Renato, al sentir que mejoraba, que iba recobrando fuerzas, resolvió leer el manuscrito, el cual despertaba, no su curiosidad, sino su interés: un interés ardiente, devorador. El enigma de la vida de Dorff, la razón del incomprensible atentado del square, por poco le cuesta la vida a él mismo, la explicación de mil indicios y coincidencias, incluso la del sorprendente parecido del medallón, estaba en aquel rollo de papeles que, cerrado y lacrado, cobijaba un estuche cilíndrico de cuero natural.

Autorizado por el doctor, Renato se levantó, almorzó frugalmente té y tostadas, y fortalecido y resuelto, pero deseoso de extremar la prudencia, requirió las pistolas, dejándolas al alcance de su mano; se tendió en el canapé ante el velador, y con emoción muy honda rompió el hilo de roja seda y la nema de lacre que representaba una azucena brotando de un sarcófago, simbólico emblema que un instante le hizo reflexionar. Después de aplanar el rollo para mejor leer, vio que en la primer hoja había esta dedicatoria: «A ella».

-¿Se tratará de una historia amorosa? -pensó recordando la bella fisonomía, el atractivo indefinible de Dorff y sus palabras al confiarle el depósito. Con febril ansiedad volvió la hoja y comenzó a leer:

«Esta es la relación de mis infortunios, que tú sola en el mundo puedes aliviar. Piensa en Dios, y acuérdate de que un día hemos de comparecer en su terrible presencia».

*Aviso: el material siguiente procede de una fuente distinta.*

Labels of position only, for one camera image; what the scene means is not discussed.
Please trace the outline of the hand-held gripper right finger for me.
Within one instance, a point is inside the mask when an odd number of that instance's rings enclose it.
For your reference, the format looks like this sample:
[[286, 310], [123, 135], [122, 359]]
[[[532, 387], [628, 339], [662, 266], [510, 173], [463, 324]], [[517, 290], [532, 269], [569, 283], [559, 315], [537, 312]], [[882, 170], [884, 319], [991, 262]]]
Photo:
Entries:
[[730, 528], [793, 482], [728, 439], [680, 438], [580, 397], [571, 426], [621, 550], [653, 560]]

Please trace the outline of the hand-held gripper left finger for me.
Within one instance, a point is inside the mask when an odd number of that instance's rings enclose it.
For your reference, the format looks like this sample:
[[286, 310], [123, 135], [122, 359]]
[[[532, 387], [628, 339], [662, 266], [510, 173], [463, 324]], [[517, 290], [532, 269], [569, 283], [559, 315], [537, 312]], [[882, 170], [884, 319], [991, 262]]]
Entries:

La letra era clara, gruesa y firme; el texto estaba dividido en capítulos que correspondían a otros tantos episodios principales, y si no miente la copia que todavía se guarda en el archivo secreto del castillo de Picmort, he aquí el texto de la relación:

«Puesto que mis infatigables enemigos y la encarnizada fatalidad se asocian para que yo muera bajo un nombre prestado y privado de cuantos derechos el nacimiento me había conferido; ya que tú misma, en quien tuve fe porque me parecía monstruoso no tenerla, me niegas tres veces como negó a su Maestro el Apóstol, quiero presentarte entera la verdad reflejada en el espejo de estas memorias, para que tu remordimiento sea mayor si tu corazón no se ablanda y continúas anteponiendo la vanidad y la soberbia del mundo a la voz de la sangre y a los categóricos mandatos del deber.

Hora vendrá, Teresa, en que la posteridad se asombre de mi desamparo; de que los poderes legítimos de la tierra no se hayan opuesto a la inmensa iniquidad perpetrada conmigo. Pero el historiador que de ello se admire, piense cómo dejaron a nuestros padres -¡a los tuyos, acuérdate!- subir a un cadalso después de haber sufrido el más amargo viacrucis y la irrisión más completa de lo que representaban; cómo permanecieron indiferentes ante tal espectáculo los que -no ya por humanidad, no por cariño, por egoísmo bien entendido- debieron quemar el último cartucho hasta salvar a las víctimas. ¡Ah, Teresa! Es vana la ilusión que te has forjado creyendo que podrías restaurar ese Principio, que fue cimiento de la gloria de nuestra patria, eje de nuestra historia. Su propia debilidad es la condenación de ese Principio.

Yo podré pasar ante la gente por un soñador o un loco, y sin embargo, yo soy quien, a la fatídica luz de mis nunca oídas desgracias, leo en el porvenir. El Principio se ha suicidado, la institución tiene contados sus días; ya no podrá sino arrastrar vida vergonzosa y raquítica, aherrojada por sus adversarios, humillada, escarnecida, amarradas las manos por cuerdas, con una caña por cetro, ceñida irrisoria corona de espinas, las mejillas cubiertas de salivazos, hecho jirones el manto de púrpura, hasta que la crucifiquen y entierren, no para resucitar gloriosa, sino para reducirse a polvo en el flordelisado panteón.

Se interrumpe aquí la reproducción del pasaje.